PROBLEM TO SOLVE — The following data is to be repeated exactly, its pictures excluded.

INFORMATION PROVIDED —

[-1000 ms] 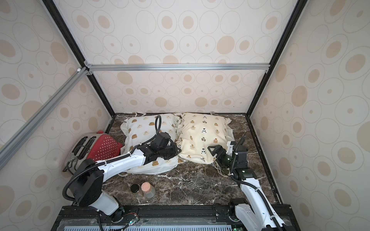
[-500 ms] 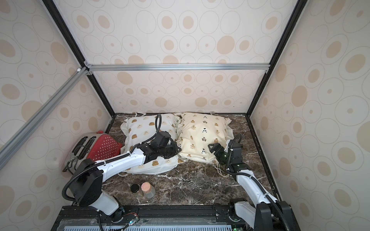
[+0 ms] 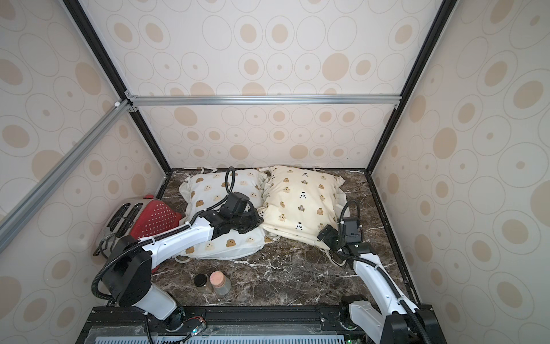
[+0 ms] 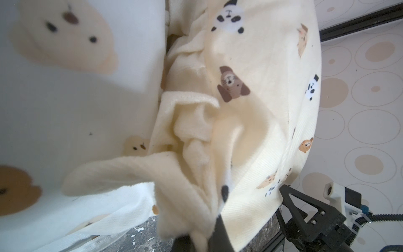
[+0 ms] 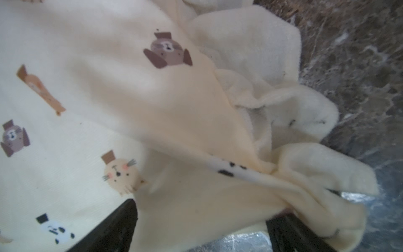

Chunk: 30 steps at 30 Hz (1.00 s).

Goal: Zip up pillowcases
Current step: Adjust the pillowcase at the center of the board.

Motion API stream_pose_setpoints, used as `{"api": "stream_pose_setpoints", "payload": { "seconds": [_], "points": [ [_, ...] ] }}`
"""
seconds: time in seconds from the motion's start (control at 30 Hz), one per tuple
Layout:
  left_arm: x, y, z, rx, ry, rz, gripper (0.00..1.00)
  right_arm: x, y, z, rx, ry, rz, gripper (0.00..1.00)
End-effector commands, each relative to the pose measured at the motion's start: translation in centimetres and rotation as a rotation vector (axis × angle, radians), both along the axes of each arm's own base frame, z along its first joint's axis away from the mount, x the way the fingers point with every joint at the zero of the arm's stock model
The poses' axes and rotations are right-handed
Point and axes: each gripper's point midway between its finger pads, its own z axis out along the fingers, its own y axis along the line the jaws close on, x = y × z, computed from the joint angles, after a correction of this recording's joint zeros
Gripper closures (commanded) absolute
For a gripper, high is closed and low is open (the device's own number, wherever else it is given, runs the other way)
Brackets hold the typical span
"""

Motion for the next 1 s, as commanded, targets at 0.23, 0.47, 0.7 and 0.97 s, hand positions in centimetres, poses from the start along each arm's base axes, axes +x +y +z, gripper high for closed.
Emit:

ANSWER TO THE PROBLEM —
[-1000 ms] 
[-500 ms] 
[+0 ms] 
[+0 ms] 
[+0 ms] 

Chunk: 30 steps at 30 Hz (1.00 s).

Goal: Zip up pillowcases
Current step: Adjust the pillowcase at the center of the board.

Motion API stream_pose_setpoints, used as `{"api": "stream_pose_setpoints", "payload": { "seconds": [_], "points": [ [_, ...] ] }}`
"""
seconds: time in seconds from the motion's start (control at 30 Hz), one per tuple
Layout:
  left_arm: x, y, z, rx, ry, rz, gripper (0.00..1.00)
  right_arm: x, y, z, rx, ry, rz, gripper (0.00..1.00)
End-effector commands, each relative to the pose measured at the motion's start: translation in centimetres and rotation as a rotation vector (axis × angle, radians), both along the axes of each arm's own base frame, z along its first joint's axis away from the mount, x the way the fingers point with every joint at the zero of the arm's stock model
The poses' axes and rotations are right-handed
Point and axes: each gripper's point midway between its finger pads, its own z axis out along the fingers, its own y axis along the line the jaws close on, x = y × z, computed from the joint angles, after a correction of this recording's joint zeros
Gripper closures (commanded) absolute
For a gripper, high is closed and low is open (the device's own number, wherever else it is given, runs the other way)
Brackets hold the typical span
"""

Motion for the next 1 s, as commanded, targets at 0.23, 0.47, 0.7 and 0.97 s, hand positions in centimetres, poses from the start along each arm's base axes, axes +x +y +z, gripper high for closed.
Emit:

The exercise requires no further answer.